**Task prompt:**
The answer must be one number: how many lines in the records below contain the word "found".
Segment Start: Material provided
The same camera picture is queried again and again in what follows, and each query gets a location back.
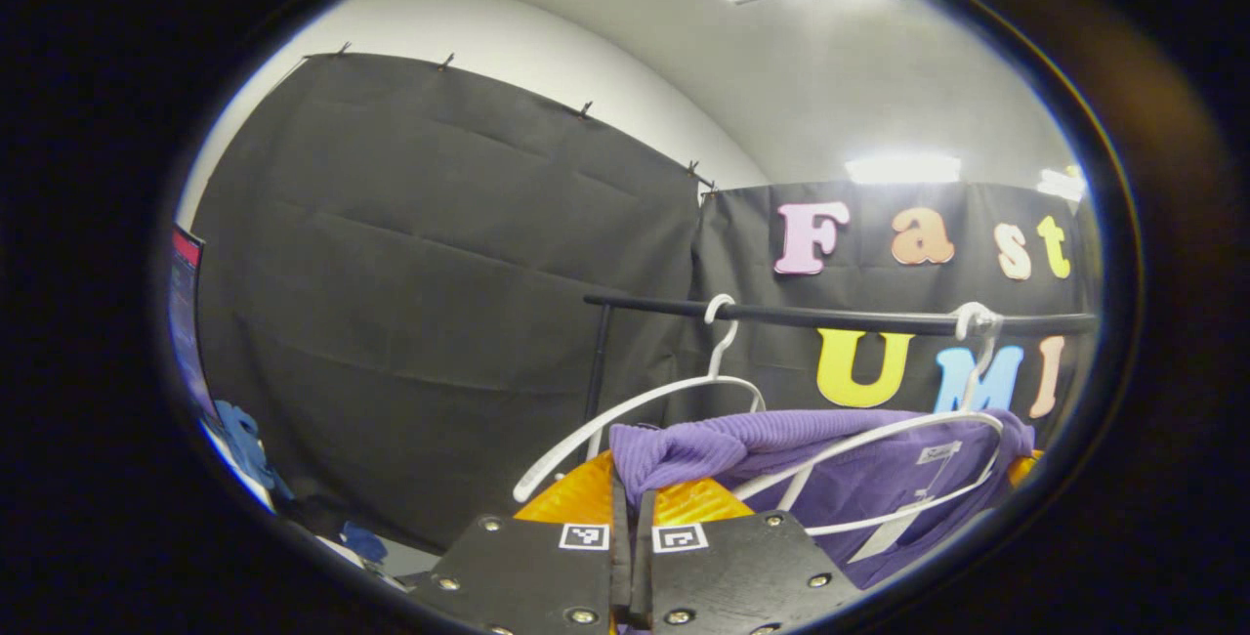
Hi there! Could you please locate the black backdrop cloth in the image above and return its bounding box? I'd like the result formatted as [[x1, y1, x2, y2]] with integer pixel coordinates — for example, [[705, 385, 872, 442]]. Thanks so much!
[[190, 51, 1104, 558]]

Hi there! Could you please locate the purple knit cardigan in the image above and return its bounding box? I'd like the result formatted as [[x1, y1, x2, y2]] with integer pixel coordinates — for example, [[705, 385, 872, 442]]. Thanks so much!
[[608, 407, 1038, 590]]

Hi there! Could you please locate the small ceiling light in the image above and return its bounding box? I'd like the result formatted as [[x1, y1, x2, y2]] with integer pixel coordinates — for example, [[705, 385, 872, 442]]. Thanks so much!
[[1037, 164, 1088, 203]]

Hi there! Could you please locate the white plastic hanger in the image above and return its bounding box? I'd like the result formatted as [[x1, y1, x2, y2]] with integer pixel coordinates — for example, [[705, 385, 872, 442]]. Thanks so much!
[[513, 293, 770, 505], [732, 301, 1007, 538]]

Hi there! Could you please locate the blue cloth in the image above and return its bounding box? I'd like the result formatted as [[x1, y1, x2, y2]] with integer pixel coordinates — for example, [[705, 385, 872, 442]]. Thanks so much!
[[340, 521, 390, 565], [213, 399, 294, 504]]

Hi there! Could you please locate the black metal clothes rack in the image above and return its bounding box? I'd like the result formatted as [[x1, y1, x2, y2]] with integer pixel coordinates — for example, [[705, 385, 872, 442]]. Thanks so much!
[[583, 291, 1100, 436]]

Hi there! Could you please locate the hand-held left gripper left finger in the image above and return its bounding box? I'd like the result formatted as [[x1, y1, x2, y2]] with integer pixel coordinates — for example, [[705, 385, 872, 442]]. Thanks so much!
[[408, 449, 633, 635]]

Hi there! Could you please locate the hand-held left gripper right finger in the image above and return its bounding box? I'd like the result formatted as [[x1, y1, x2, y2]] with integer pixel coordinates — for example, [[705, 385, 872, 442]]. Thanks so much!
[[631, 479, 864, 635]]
Segment End: Material provided
Segment Start: Material provided
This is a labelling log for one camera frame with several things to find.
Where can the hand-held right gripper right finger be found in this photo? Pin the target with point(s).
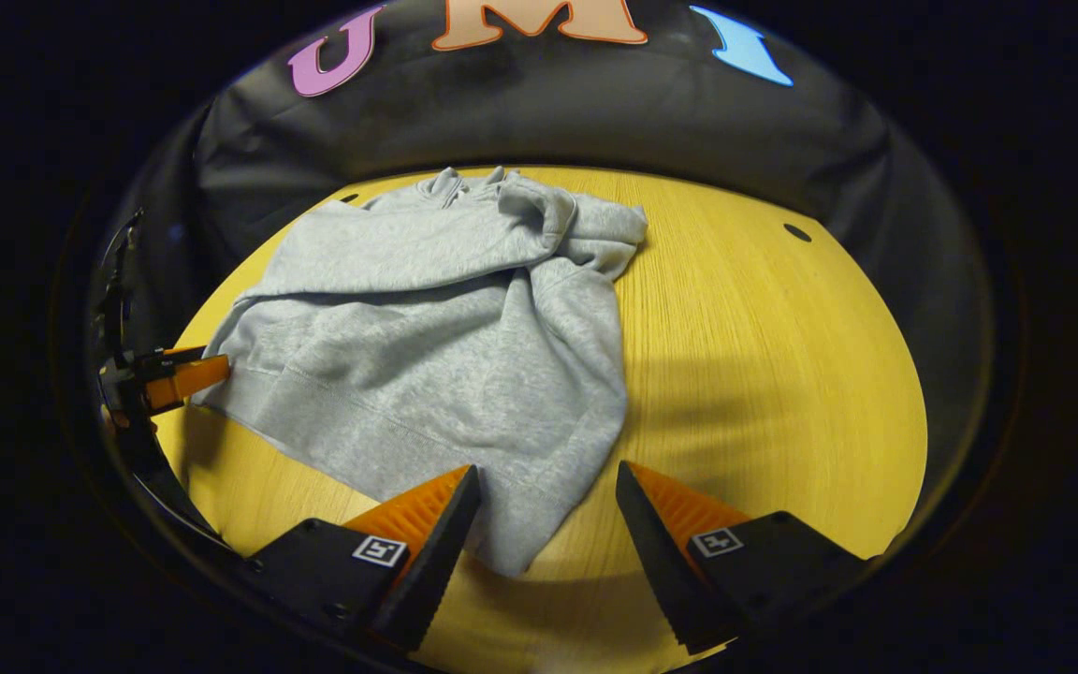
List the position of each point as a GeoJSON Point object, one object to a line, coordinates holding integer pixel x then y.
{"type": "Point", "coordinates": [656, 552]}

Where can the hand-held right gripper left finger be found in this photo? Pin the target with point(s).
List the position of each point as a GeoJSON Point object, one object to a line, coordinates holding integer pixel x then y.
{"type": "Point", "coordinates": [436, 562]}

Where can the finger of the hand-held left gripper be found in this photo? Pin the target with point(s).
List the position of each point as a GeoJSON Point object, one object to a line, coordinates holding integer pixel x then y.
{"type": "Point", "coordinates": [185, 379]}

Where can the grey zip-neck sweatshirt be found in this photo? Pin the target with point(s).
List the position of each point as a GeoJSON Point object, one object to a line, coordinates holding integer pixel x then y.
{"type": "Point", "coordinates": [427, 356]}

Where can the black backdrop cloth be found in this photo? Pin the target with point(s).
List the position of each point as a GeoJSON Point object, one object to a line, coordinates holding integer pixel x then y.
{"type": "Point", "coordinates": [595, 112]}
Segment End: Material provided
**Output below:**
5